Témoignages: ces femmes qui se sont lancées dans l’investissement

Pas assez de temps à disposition, trop peu de connaissances, peur de ce domaine et de ses codes, les barrières sont multiples, mais la crise que nous traversons, qui bouscule le système, semble tout remettre en question.

© Getty Images

Seules trois femmes sur dix gèrent leurs avoirs, les sept autres ne s’impliquent pas dans les décisions financières à long terme, déléguant cette tâche à leur partenaire. C’est le constat d’une enquête menée en début d’année par UBS. «Le manque de connaissances sur le sujet est abyssal, déplore Katell Bosser, spécialiste en gestion financière. Pourtant, placer son argent, c’est voter, soutenir une économie qui nous ressemble.» Cela est d’autant plus important lorsque nos chemins de vie ne sont pas linéaires, que nos carrières connaissent des pauses et que nos salaires restent plus bas que ceux de nos collègues masculins.

Pas assez de temps à disposition, trop peu de connaissances, peur de ce domaine et de ses codes, les barrières sont multiples, mais la crise que nous traversons, qui bouscule le système, semble tout remettre en question. Durant le confinement, de nombreuses femmes ont suivi des formations en ligne pour se familiariser avec l’investissement et les banques online ont pulvérisé leurs records. Swissquote a enregistré plus de 50 000 ouvertures de comptes au premier semestre, alors qu’elle en comptabilisait 30 000 sur l’ensemble de l’année 2019. Les boursicoteuses ne sont pas en reste: sur Yova, plateforme suisse d’investissements se voulant durable et transparente, le nombre de femmes est plus important que la moyenne. Le début d’une nouvelle ère, marquée par l’investissement au féminin? Quatre femmes partagent leurs parcours et nous racontent ce qui les a motivées à se lancer.

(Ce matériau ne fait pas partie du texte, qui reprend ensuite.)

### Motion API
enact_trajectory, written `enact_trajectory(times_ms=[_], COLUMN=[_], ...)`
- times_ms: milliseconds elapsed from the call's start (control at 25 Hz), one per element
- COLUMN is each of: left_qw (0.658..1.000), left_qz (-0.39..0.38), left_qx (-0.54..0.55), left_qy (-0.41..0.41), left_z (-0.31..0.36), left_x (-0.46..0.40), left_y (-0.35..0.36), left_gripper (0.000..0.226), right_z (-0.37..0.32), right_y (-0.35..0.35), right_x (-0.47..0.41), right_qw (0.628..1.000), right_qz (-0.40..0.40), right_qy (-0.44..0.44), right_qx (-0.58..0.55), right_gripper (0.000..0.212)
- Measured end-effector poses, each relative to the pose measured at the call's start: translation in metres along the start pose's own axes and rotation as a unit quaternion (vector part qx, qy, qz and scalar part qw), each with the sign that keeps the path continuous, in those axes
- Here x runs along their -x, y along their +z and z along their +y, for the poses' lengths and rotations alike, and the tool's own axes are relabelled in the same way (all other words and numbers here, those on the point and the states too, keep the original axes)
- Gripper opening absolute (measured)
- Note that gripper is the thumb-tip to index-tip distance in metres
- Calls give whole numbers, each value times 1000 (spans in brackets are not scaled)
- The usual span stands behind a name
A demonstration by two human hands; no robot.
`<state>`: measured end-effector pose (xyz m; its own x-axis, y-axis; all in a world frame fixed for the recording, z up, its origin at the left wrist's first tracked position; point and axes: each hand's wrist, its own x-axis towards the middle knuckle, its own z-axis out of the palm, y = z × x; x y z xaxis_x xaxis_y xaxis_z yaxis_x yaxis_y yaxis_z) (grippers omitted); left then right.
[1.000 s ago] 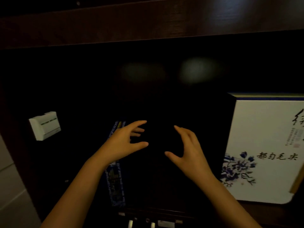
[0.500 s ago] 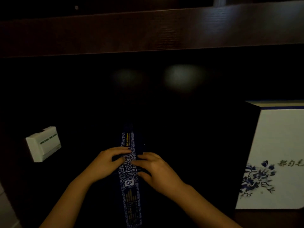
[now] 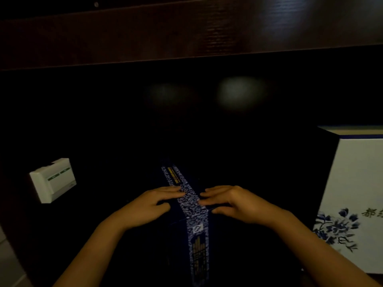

Nathalie, 35 ans, active dans les ressources humaines (canton de Zurich)

Je me suis inscrite à la formation d’Aysha van de Paer* au mois de juin. J’ai un parcours très littéraire, le monde de la finance m’était totalement étranger. Je n’avais aucune connaissance en investissement. A 35 ans, j’avais envie de mettre de l’argent de côté, de m’occuper de moi à ce niveau-là. Grâce à ce cours, j’ai acquis de solides connaissances, une meilleure compréhension de l’univers financier. Cela m’a ouvert un monde que je ne connaissais pas du tout et m’a donné une certaine confiance en moi.

Je comptais faire appel à un conseiller financier pour être certaine de mes choix, mais grâce à mes nouvelles compétences, j’ai pu le challenger, je lui ai posé énormément de questions, et j’ai finalement réalisé que je n’avais pas besoin de lui, je pouvais tout à fait procéder seule à mes investissements. Remettre en question les normes établies est extrêmement stimulant. Cela permet également de se poser des questions cruciales sur son avenir: où en sera-t-on dans 30 ans, de combien d’argent aura-t-on besoin à la retraite? On pense toujours qu’on a le temps de voir venir, mais une planification sur le long terme est essentielle pour ne pas avoir de mauvaises surprises.

No risk, no fun

J’ai ouvert deux comptes en 30 minutes, c’était extrêmement rapide. Depuis, je ne me connecte vraiment pas souvent. Je jette un coup d’œil tous les 15 jours, mais je n’effectue pas de transactions. C’est très éloigné de l’image qu’on a des boursicoteurs qui scrutent les cours, vendent et achètent à longueur de journée. C’est pourtant la stratégie qui fonctionne le mieux sur le long terme: moins on y touche, mieux c’est!

Ma devise? No risk, no fun! Je n’ai pas vraiment eu peur au moment de me lancer. Je n’ai pas de famille à charge, pas de crédits, je pouvais totalement me le permettre étant donné ma situation.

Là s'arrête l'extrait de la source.